Last Thursday, Jan. 18, the Stem Cell Research Enhancement Act of 2007 was passed in the House of Representatives by a vote of 253-174. The bill will increase the amount of federal funding for human embryonic stem cell research, which is the most controversial form of stem cell research because of the destruction of embryos involved in its process.
Sam Farr, Santa Cruz County’s House representative, was among the 253 representatives who voted for the act. His vote on this particular act was bolstered by personal experience regarding members of his family.
"I have disabled folks in my family that have great hope that this might bring some relief to their spinal cord injuries," Farr said in an interview with City on a Hill Press (CHP).
California has taken major steps to progress stem cell research. Proposition 71 passed in 2004, making stem cell research-primarily with the use of embryos-a state constitutional right and allocating $3 billion among the state’s top research facilities.
Last year, UC Santa Cruz was granted $375,000 for stem cell research, and another $1 million over the next three years is expected.
Even with the ability to conduct human embryonic stem cell research, UCSC has not yet begun such experimentation.
Vice Chancellor of Research Bruce Margon explained that although UCSC does not have human embryos, it is "establishing the regulatory infrastructure and the legal agreement so that [it] will be able to acquire cells in the near future."

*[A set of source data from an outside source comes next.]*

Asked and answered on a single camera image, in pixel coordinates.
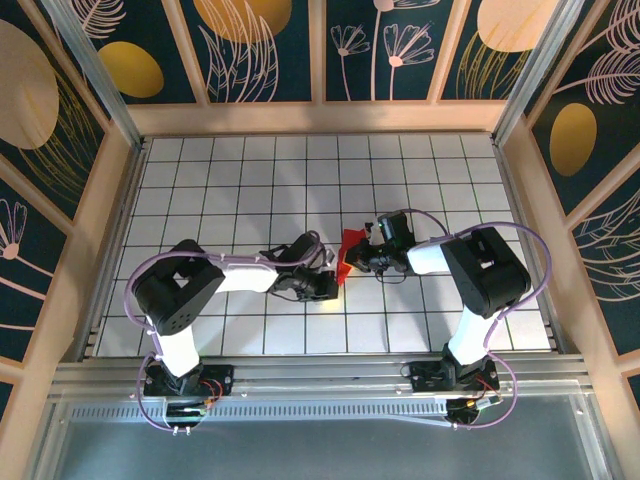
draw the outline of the red cloth
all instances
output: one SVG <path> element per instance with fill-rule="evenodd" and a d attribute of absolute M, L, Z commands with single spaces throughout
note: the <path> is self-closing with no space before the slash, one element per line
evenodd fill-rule
<path fill-rule="evenodd" d="M 347 250 L 349 250 L 351 247 L 356 246 L 363 238 L 367 238 L 367 232 L 364 229 L 345 229 L 344 232 L 342 232 L 342 246 L 338 251 L 338 268 L 336 272 L 336 280 L 338 282 L 338 285 L 344 285 L 344 282 L 347 279 L 347 275 L 349 275 L 349 272 L 351 272 L 351 269 L 353 268 L 352 266 L 344 263 L 344 257 L 347 254 Z"/>

In the meantime, six scholars will be receiving support from the grant money requiring them to take a course "specifically on the issue of stem cell ethics," Margon said.

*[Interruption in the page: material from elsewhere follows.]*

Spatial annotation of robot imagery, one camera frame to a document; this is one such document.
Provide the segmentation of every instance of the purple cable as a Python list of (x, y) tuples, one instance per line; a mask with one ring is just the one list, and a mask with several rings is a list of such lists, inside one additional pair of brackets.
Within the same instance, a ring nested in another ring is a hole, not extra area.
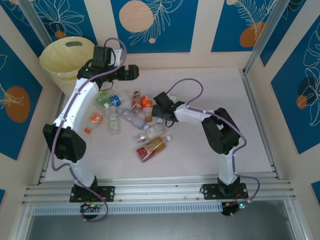
[[(119, 69), (124, 65), (124, 63), (125, 63), (125, 61), (126, 61), (126, 59), (127, 59), (127, 48), (126, 48), (125, 44), (124, 44), (120, 39), (118, 39), (118, 38), (110, 37), (110, 38), (108, 38), (108, 39), (104, 42), (104, 46), (106, 46), (106, 45), (107, 45), (107, 42), (109, 42), (109, 41), (111, 41), (111, 40), (116, 40), (116, 41), (118, 41), (118, 42), (122, 45), (123, 50), (124, 50), (124, 55), (123, 55), (123, 60), (122, 60), (122, 62), (119, 64), (119, 66), (117, 66), (116, 68), (114, 68), (114, 69), (112, 69), (112, 70), (110, 70), (110, 71), (102, 72), (102, 73), (99, 73), (99, 74), (97, 74), (97, 75), (94, 75), (94, 76), (90, 77), (87, 81), (85, 81), (85, 82), (79, 87), (79, 89), (78, 89), (78, 92), (79, 92), (79, 93), (80, 93), (80, 91), (81, 91), (89, 82), (91, 82), (92, 80), (94, 80), (94, 79), (96, 79), (96, 78), (103, 77), (103, 76), (108, 75), (108, 74), (112, 74), (112, 73), (116, 72), (117, 70), (119, 70)], [(64, 115), (63, 115), (63, 119), (66, 119), (66, 118), (67, 118), (68, 113), (69, 113), (69, 111), (70, 111), (73, 103), (75, 102), (77, 96), (79, 95), (79, 93), (76, 93), (75, 95), (73, 95), (73, 97), (72, 97), (72, 99), (71, 99), (68, 107), (67, 107), (66, 110), (65, 110), (65, 113), (64, 113)], [(83, 218), (83, 220), (85, 220), (85, 221), (87, 221), (87, 222), (97, 222), (97, 221), (103, 220), (103, 219), (107, 216), (107, 214), (108, 214), (108, 205), (107, 205), (107, 202), (106, 202), (99, 194), (97, 194), (96, 192), (94, 192), (94, 191), (93, 191), (92, 189), (90, 189), (89, 187), (85, 186), (85, 185), (77, 178), (77, 176), (76, 176), (75, 173), (73, 172), (70, 164), (64, 163), (64, 164), (60, 165), (60, 166), (57, 167), (57, 168), (55, 167), (55, 150), (56, 150), (56, 145), (57, 145), (57, 141), (58, 141), (58, 136), (59, 136), (59, 134), (60, 134), (60, 131), (61, 131), (61, 129), (62, 129), (63, 124), (64, 124), (64, 121), (62, 120), (61, 123), (60, 123), (60, 125), (59, 125), (59, 127), (58, 127), (58, 129), (57, 129), (57, 131), (56, 131), (56, 133), (55, 133), (54, 139), (53, 139), (52, 149), (51, 149), (51, 155), (50, 155), (51, 167), (52, 167), (53, 171), (56, 172), (56, 171), (60, 170), (61, 168), (65, 167), (65, 166), (68, 166), (68, 167), (69, 167), (69, 170), (70, 170), (70, 173), (71, 173), (72, 177), (74, 178), (74, 180), (77, 181), (77, 182), (78, 182), (81, 186), (83, 186), (85, 189), (87, 189), (88, 191), (90, 191), (91, 193), (93, 193), (94, 195), (96, 195), (96, 196), (103, 202), (103, 204), (105, 205), (105, 207), (106, 207), (106, 213), (105, 213), (105, 215), (104, 215), (103, 217), (101, 217), (101, 218), (99, 218), (99, 219), (95, 219), (95, 220), (87, 220), (87, 219), (84, 218), (84, 213), (85, 213), (85, 211), (83, 211), (83, 212), (82, 212), (82, 215), (81, 215), (82, 218)]]
[[(189, 100), (189, 101), (186, 103), (186, 107), (187, 107), (188, 109), (190, 109), (190, 110), (193, 110), (193, 111), (196, 111), (196, 112), (199, 112), (199, 113), (203, 113), (204, 110), (200, 110), (200, 109), (197, 109), (197, 108), (189, 107), (189, 104), (190, 104), (191, 102), (193, 102), (194, 100), (196, 100), (197, 98), (199, 98), (199, 97), (202, 95), (202, 93), (204, 92), (204, 86), (201, 84), (200, 81), (198, 81), (198, 80), (196, 80), (196, 79), (194, 79), (194, 78), (184, 78), (184, 79), (181, 79), (181, 80), (177, 81), (177, 82), (166, 92), (166, 94), (168, 94), (178, 83), (180, 83), (180, 82), (182, 82), (182, 81), (186, 81), (186, 80), (195, 81), (195, 82), (197, 82), (197, 83), (200, 85), (200, 87), (201, 87), (201, 92), (200, 92), (200, 94), (199, 94), (198, 96), (192, 98), (191, 100)], [(250, 198), (250, 201), (252, 201), (252, 200), (256, 197), (256, 195), (258, 194), (258, 192), (259, 192), (259, 190), (260, 190), (260, 181), (259, 181), (259, 179), (257, 179), (256, 177), (253, 177), (253, 176), (245, 176), (245, 175), (240, 175), (240, 174), (236, 173), (236, 161), (235, 161), (235, 153), (236, 153), (237, 151), (239, 151), (240, 149), (243, 149), (243, 148), (247, 145), (247, 143), (248, 143), (247, 139), (246, 139), (245, 136), (244, 136), (235, 126), (233, 126), (233, 124), (232, 124), (231, 122), (229, 122), (228, 120), (226, 120), (226, 119), (224, 119), (223, 117), (221, 117), (221, 116), (219, 116), (219, 115), (217, 115), (217, 114), (215, 114), (215, 113), (213, 113), (213, 112), (210, 112), (210, 111), (205, 111), (205, 113), (206, 113), (206, 114), (210, 114), (210, 115), (212, 115), (212, 116), (220, 119), (221, 121), (223, 121), (223, 122), (226, 123), (227, 125), (229, 125), (229, 127), (232, 128), (232, 129), (233, 129), (237, 134), (239, 134), (239, 136), (243, 139), (244, 143), (243, 143), (241, 146), (235, 148), (235, 149), (233, 150), (233, 152), (232, 152), (232, 170), (233, 170), (234, 174), (235, 174), (236, 176), (240, 177), (240, 178), (253, 179), (253, 180), (255, 180), (255, 181), (257, 182), (258, 186), (257, 186), (257, 188), (256, 188), (256, 191), (255, 191), (255, 193), (252, 195), (252, 197)], [(235, 204), (238, 204), (238, 203), (233, 203), (233, 204), (228, 205), (228, 206), (225, 206), (225, 207), (229, 207), (229, 206), (232, 206), (232, 205), (235, 205)]]

David Feldheim, assistant professor of Molecular Cell and Developmental Biology, has been partaking in stem cell research on campus that is being done with mice and flies.
"We don’t do [embryonic stem cell] research because of its restrictions, and the people we’ve been hiring are not stem cell researchers," Feldheim said. He doesn’t feel that human embryonic stem cell research is a possibility at UCSC.

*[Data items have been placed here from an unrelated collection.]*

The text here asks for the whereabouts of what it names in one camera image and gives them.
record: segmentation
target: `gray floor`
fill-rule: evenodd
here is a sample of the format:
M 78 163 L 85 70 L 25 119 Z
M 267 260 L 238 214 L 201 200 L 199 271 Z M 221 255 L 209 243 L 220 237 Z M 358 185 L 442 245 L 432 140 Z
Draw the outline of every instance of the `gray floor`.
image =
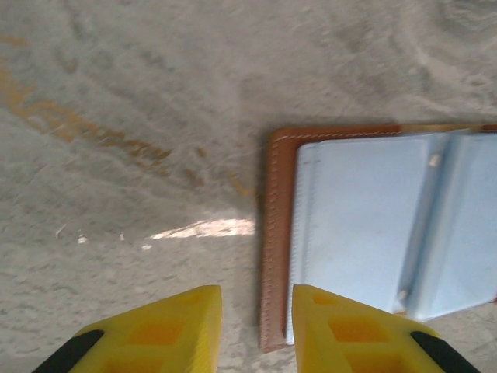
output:
M 267 133 L 497 120 L 495 0 L 1 0 L 0 17 L 2 372 L 209 283 L 219 371 L 295 371 L 292 349 L 257 348 Z M 429 324 L 490 373 L 496 320 Z

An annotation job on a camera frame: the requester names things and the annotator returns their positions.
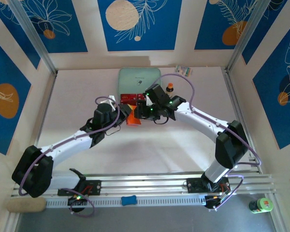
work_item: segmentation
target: blue sponge
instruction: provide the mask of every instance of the blue sponge
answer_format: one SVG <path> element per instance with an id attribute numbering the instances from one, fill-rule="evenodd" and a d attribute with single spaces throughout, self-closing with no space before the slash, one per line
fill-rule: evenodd
<path id="1" fill-rule="evenodd" d="M 137 204 L 136 196 L 133 195 L 130 197 L 122 197 L 121 204 L 122 206 L 129 205 L 129 204 Z"/>

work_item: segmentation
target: white table surface
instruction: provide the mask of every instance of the white table surface
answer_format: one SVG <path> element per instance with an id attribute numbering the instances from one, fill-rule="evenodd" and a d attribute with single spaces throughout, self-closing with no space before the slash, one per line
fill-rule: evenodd
<path id="1" fill-rule="evenodd" d="M 173 73 L 174 68 L 160 68 Z M 117 94 L 119 69 L 63 70 L 58 72 L 46 112 L 38 147 L 50 145 L 74 134 L 96 109 L 98 96 Z M 220 67 L 193 68 L 196 94 L 193 106 L 226 121 L 235 114 Z M 174 84 L 174 95 L 187 101 L 191 87 L 179 77 L 165 77 Z M 75 168 L 84 174 L 136 174 L 182 171 L 205 171 L 215 158 L 215 144 L 182 122 L 170 120 L 166 125 L 142 121 L 137 128 L 123 124 L 121 131 L 106 136 L 95 147 L 83 151 L 56 167 L 66 171 Z M 248 161 L 246 154 L 242 161 Z M 241 165 L 238 170 L 249 170 Z"/>

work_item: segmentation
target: red object
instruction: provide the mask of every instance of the red object
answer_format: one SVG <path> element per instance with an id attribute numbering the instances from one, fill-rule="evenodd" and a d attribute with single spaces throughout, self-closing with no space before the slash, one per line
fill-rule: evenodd
<path id="1" fill-rule="evenodd" d="M 137 105 L 137 100 L 145 100 L 142 93 L 126 93 L 120 95 L 121 104 Z"/>
<path id="2" fill-rule="evenodd" d="M 132 112 L 130 113 L 130 115 L 126 119 L 126 123 L 128 126 L 137 127 L 138 125 L 141 124 L 141 121 L 140 121 L 140 119 L 134 117 L 134 109 L 136 108 L 136 105 L 132 105 L 130 107 L 132 108 Z"/>

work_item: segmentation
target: green can
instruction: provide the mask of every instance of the green can
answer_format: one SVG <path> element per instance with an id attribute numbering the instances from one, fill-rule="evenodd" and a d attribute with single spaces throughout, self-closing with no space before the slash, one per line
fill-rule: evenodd
<path id="1" fill-rule="evenodd" d="M 254 214 L 270 212 L 273 209 L 273 202 L 267 198 L 260 198 L 249 202 L 249 209 Z"/>

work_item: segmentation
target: orange circle pattern
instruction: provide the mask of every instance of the orange circle pattern
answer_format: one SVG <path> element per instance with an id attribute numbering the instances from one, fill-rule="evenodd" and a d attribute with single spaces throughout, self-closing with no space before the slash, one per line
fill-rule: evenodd
<path id="1" fill-rule="evenodd" d="M 241 21 L 238 22 L 232 26 L 229 26 L 222 35 L 222 42 L 227 46 L 236 45 L 238 42 L 238 34 L 237 34 L 237 28 L 239 27 L 239 33 L 242 34 L 247 22 Z"/>
<path id="2" fill-rule="evenodd" d="M 46 29 L 45 31 L 43 31 L 43 34 L 46 38 L 48 38 L 49 40 L 52 40 L 55 38 L 55 33 L 52 30 Z"/>
<path id="3" fill-rule="evenodd" d="M 10 97 L 12 101 L 0 99 L 0 115 L 7 119 L 15 117 L 19 107 L 19 97 L 17 90 L 14 88 L 14 86 L 8 83 L 4 83 L 0 84 L 0 93 L 5 95 L 13 94 Z"/>
<path id="4" fill-rule="evenodd" d="M 282 106 L 288 103 L 288 94 L 285 92 L 281 92 L 278 96 L 278 103 Z"/>

Ethical opposition is limiting the advent of stem cell research.Father John Warburton, shrine director at Oblates of Saint Joseph in Santa Cruz, is one voice of opposition.
"Embryonic stem cell research kills a human being," Warburton said. "To kill a human being is Naziism. That is moral insanity. Our whole civilization is based on do-no-harm. The ends do not justify the means."
Gene Thomas, communications director for Do No Harm: The Coalition of Americans for Research Ethics, is opposed to embryonic stem cell research for both ethical and practical reasons.
"[My] ethical concerns [are that] it requires the destruction of a human embryo, or a human life by definition," Thomas said. "Proposition 71 is destroying human life for research and manufacturing human life in order to destroy it. It’s basically saying it’s not a crime to kill."
Feldheim expects the voices oppositing stem cell research will die down in the future.
"Like in vitro fertilization, people were appalled," Feldheim said. "Ten years later nobody was complaining. I think the same process will happen with stem cell research."